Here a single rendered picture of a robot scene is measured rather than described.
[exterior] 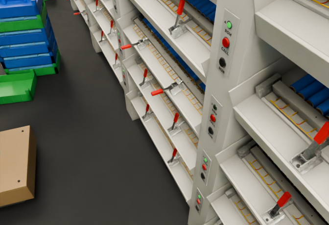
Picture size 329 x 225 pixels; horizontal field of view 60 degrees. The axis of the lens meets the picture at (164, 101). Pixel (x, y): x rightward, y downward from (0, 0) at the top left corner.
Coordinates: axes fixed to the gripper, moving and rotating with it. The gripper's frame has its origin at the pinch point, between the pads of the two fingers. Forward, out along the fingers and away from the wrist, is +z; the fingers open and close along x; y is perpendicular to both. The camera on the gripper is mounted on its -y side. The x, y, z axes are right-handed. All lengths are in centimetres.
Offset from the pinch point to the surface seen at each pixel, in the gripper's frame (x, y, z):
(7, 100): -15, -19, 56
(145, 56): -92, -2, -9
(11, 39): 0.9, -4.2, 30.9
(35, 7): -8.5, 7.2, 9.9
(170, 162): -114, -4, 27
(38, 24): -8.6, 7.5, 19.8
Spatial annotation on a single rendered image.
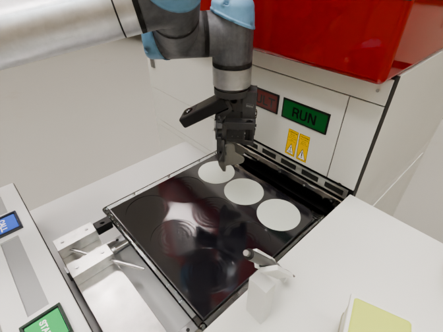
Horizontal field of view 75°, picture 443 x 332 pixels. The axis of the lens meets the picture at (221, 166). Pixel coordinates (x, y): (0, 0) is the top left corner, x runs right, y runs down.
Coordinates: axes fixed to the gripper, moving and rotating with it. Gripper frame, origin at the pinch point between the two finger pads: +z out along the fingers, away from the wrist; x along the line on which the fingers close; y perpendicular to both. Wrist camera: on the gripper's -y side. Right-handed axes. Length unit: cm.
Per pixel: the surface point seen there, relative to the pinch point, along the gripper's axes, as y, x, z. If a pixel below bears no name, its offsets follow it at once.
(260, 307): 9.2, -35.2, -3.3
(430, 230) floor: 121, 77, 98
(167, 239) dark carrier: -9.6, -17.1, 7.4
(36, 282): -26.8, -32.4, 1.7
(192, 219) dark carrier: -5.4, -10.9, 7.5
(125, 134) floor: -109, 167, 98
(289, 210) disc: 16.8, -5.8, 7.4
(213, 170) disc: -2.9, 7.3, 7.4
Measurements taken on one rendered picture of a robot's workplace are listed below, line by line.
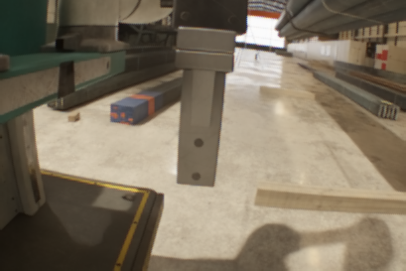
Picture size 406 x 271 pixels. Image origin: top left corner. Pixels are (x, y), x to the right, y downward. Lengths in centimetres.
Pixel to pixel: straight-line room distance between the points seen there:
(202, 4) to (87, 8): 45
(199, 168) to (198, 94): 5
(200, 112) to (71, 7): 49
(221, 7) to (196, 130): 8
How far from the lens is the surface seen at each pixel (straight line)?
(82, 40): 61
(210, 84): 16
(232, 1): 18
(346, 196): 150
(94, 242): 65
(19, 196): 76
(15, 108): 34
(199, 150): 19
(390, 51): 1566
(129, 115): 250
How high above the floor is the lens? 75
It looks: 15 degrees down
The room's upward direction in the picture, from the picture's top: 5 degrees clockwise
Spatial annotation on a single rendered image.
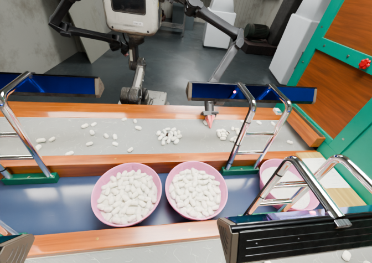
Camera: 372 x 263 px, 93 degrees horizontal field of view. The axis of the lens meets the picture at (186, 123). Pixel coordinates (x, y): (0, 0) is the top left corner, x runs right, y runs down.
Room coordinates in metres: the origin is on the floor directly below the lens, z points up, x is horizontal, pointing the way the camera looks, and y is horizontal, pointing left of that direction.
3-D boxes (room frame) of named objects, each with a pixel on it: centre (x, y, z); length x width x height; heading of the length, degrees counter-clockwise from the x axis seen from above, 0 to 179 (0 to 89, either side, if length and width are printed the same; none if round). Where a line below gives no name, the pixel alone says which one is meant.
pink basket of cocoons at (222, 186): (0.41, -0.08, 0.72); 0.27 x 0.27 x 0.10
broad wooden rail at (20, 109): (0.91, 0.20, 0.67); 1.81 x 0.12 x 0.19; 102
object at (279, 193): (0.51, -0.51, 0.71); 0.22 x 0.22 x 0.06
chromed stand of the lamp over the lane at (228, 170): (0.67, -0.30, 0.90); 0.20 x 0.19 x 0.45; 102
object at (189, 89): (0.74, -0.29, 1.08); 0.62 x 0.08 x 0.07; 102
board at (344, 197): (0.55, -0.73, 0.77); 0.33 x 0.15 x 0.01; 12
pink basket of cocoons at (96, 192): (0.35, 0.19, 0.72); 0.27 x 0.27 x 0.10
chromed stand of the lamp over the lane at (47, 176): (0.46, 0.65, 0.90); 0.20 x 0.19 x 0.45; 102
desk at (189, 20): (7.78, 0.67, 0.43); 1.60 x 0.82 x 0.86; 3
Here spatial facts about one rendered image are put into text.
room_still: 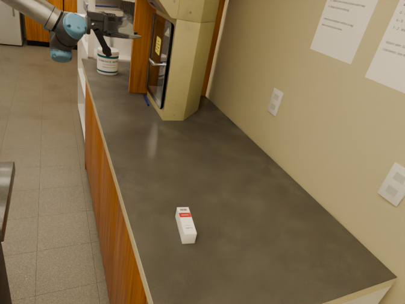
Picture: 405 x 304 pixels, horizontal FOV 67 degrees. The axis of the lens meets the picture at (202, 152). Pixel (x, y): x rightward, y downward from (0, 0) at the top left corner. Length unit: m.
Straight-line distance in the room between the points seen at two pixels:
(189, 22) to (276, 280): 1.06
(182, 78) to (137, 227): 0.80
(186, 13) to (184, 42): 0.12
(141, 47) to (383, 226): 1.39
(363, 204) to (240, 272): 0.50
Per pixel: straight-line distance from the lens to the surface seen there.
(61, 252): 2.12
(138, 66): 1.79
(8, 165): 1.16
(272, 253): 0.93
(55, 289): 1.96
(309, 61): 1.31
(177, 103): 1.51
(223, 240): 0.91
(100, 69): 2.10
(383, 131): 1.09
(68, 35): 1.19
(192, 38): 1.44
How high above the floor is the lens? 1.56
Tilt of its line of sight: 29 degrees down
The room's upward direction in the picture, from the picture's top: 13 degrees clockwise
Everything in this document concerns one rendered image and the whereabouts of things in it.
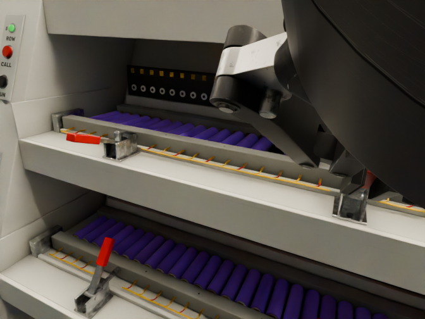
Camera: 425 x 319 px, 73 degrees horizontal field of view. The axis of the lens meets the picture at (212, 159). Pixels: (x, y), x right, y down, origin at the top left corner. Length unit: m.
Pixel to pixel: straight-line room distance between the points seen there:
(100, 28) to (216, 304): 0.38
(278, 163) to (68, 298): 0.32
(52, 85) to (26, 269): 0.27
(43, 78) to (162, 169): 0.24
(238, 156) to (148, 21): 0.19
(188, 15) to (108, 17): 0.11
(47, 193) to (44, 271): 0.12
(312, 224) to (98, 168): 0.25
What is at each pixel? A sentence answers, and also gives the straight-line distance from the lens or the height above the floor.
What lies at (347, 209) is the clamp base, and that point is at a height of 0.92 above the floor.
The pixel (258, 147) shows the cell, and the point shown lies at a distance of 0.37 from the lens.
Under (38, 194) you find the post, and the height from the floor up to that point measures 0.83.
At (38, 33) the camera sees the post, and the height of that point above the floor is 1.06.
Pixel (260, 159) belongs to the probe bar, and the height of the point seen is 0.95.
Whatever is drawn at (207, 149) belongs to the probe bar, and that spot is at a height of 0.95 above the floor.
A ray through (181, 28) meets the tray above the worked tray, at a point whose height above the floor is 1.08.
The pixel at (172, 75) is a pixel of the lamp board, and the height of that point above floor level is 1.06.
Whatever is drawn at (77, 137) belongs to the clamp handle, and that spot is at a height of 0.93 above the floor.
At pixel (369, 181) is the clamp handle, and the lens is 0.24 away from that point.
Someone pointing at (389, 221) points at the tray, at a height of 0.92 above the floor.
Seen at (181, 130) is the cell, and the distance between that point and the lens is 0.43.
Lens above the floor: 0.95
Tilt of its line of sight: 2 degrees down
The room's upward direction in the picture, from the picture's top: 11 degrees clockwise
=======
> TASK BRIEF
Each entry needs to be returned verbatim, with its pictures left out.

> TASK ANSWER
Here a single rendered picture of a robot scene is measured rather than described.
[exterior] 
Picture size 329 x 225 pixels; horizontal field of view 60 degrees. The axis of the lens meets the picture at (164, 101). Pixel (x, y): x rightward, y downward from (0, 0) at the top left corner.
Coordinates: axes fixed to the gripper, moving and rotating with it. The gripper's frame has its origin at the pinch point, between the pads of the two fingers. Forward, out along the fingers and away from the wrist, is +z; the fingers open and close along x; y is perpendicular to both. The camera on the gripper is mounted on its -y side. The x, y, z axes are right-handed. All lengths are in centimetres.
Offset from the pinch point to the surface seen at each pixel, in the gripper's frame (x, y, z):
(7, 100): -15, -19, 56
(145, 56): -92, -2, -9
(11, 39): 0.9, -4.2, 30.9
(35, 7): -8.5, 7.2, 9.9
(170, 162): -114, -4, 27
(38, 24): -8.6, 7.5, 19.8
Spatial annotation on a single rendered image.
Horizontal field of view 75°, picture 443 x 332 pixels. The axis of the lens meets the picture at (221, 166). Pixel coordinates (x, y): (0, 0) is the top left corner, x runs right, y runs down.
Coordinates: axes fixed to the gripper, moving and rotating with it. Gripper frame, origin at the pinch point between the two finger pads: +z out along the fingers, away from the wrist; x along the line on which the fingers close; y perpendicular to both. Wrist camera: on the gripper's -y side. Right-handed axes. Length unit: cm.
Per pixel: the surface point seen there, relative to the pinch point, along the gripper's axes, as y, x, z. If a pixel below bears no name, its offsets follow it at once.
(260, 307): 9.2, -35.2, -3.3
(430, 230) floor: 121, 77, 98
(167, 239) dark carrier: -9.6, -17.1, 7.4
(36, 282): -26.8, -32.4, 1.7
(192, 219) dark carrier: -5.4, -10.9, 7.5
(125, 134) floor: -109, 167, 98
(289, 210) disc: 16.8, -5.8, 7.4
(213, 170) disc: -2.9, 7.3, 7.4
Measurements taken on one rendered picture of a robot's workplace are listed below, line by line.
Picture size 406 x 271 pixels. Image origin: top left corner. Pixels are (x, y), x to the right, y downward. Lengths in centimetres.
Pixel to pixel: straight-line room distance between the points seen there:
(202, 4) to (87, 8): 45
(199, 168) to (198, 94): 5
(200, 112) to (71, 7): 49
(221, 7) to (196, 130): 8
How far from the lens is the surface seen at each pixel (straight line)?
(82, 40): 61
(210, 84): 16
(232, 1): 18
(346, 196): 150
(94, 242): 65
(19, 196): 76
(15, 108): 34
(199, 150): 19
(390, 51): 1566
(129, 115): 250
How high above the floor is the lens? 75
It looks: 15 degrees down
The room's upward direction in the picture, from the picture's top: 5 degrees clockwise
Spatial annotation on a single rendered image.
Camera: 372 x 263 px, 93 degrees horizontal field of view. The axis of the lens meets the picture at (186, 123). Pixel coordinates (x, y): (0, 0) is the top left corner, x runs right, y runs down.
Room coordinates in metres: the origin is on the floor directly below the lens, z points up, x is horizontal, pointing the way the camera looks, and y is horizontal, pointing left of that direction.
3-D boxes (room frame) of named objects, each with a pixel on it: centre (x, y, z); length x width x height; heading of the length, degrees counter-clockwise from the x axis seen from above, 0 to 179 (0 to 89, either side, if length and width are printed the same; none if round). Where a line below gives no name, the pixel alone says which one is meant.
pink basket of cocoons at (222, 186): (0.41, -0.08, 0.72); 0.27 x 0.27 x 0.10
broad wooden rail at (20, 109): (0.91, 0.20, 0.67); 1.81 x 0.12 x 0.19; 102
object at (279, 193): (0.51, -0.51, 0.71); 0.22 x 0.22 x 0.06
chromed stand of the lamp over the lane at (228, 170): (0.67, -0.30, 0.90); 0.20 x 0.19 x 0.45; 102
object at (189, 89): (0.74, -0.29, 1.08); 0.62 x 0.08 x 0.07; 102
board at (344, 197): (0.55, -0.73, 0.77); 0.33 x 0.15 x 0.01; 12
pink basket of cocoons at (96, 192): (0.35, 0.19, 0.72); 0.27 x 0.27 x 0.10
chromed stand of the lamp over the lane at (47, 176): (0.46, 0.65, 0.90); 0.20 x 0.19 x 0.45; 102
desk at (189, 20): (7.78, 0.67, 0.43); 1.60 x 0.82 x 0.86; 3
Here spatial facts about one rendered image are put into text.
room_still: 
Picture: 405 x 304 pixels, horizontal FOV 67 degrees. The axis of the lens meets the picture at (202, 152). Pixel (x, y): x rightward, y downward from (0, 0) at the top left corner. Length unit: m.
Straight-line distance in the room between the points seen at two pixels:
(189, 22) to (276, 280): 1.06
(182, 78) to (137, 227): 0.80
(186, 13) to (184, 42): 0.12
(141, 47) to (383, 226): 1.39
(363, 204) to (240, 272): 0.50
Per pixel: straight-line distance from the lens to the surface seen there.
(61, 252): 2.12
(138, 66): 1.79
(8, 165): 1.16
(272, 253): 0.93
(55, 289): 1.96
(309, 61): 1.31
(177, 103): 1.51
(223, 240): 0.91
(100, 69): 2.10
(383, 131): 1.09
(68, 35): 1.19
(192, 38): 1.44
How high above the floor is the lens? 1.56
Tilt of its line of sight: 29 degrees down
The room's upward direction in the picture, from the picture's top: 13 degrees clockwise
Everything in this document concerns one rendered image and the whereabouts of things in it.
Camera: 425 x 319 px, 73 degrees horizontal field of view. The axis of the lens meets the picture at (212, 159). Pixels: (x, y), x right, y down, origin at the top left corner. Length unit: m.
Pixel to pixel: straight-line room distance between the points seen there:
(100, 28) to (216, 304): 0.38
(278, 163) to (68, 298): 0.32
(52, 85) to (26, 269): 0.27
(43, 78) to (162, 169): 0.24
(238, 156) to (148, 21): 0.19
(188, 15) to (108, 17): 0.11
(47, 193) to (44, 271): 0.12
(312, 224) to (98, 168): 0.25
What is at each pixel? A sentence answers, and also gives the straight-line distance from the lens or the height above the floor.
What lies at (347, 209) is the clamp base, and that point is at a height of 0.92 above the floor.
The pixel (258, 147) shows the cell, and the point shown lies at a distance of 0.37 from the lens.
Under (38, 194) you find the post, and the height from the floor up to that point measures 0.83.
At (38, 33) the camera sees the post, and the height of that point above the floor is 1.06.
Pixel (260, 159) belongs to the probe bar, and the height of the point seen is 0.95.
Whatever is drawn at (207, 149) belongs to the probe bar, and that spot is at a height of 0.95 above the floor.
A ray through (181, 28) meets the tray above the worked tray, at a point whose height above the floor is 1.08.
The pixel at (172, 75) is a pixel of the lamp board, and the height of that point above floor level is 1.06.
Whatever is drawn at (77, 137) belongs to the clamp handle, and that spot is at a height of 0.93 above the floor.
At pixel (369, 181) is the clamp handle, and the lens is 0.24 away from that point.
Someone pointing at (389, 221) points at the tray, at a height of 0.92 above the floor.
Seen at (181, 130) is the cell, and the distance between that point and the lens is 0.43.
Lens above the floor: 0.95
Tilt of its line of sight: 2 degrees down
The room's upward direction in the picture, from the picture's top: 11 degrees clockwise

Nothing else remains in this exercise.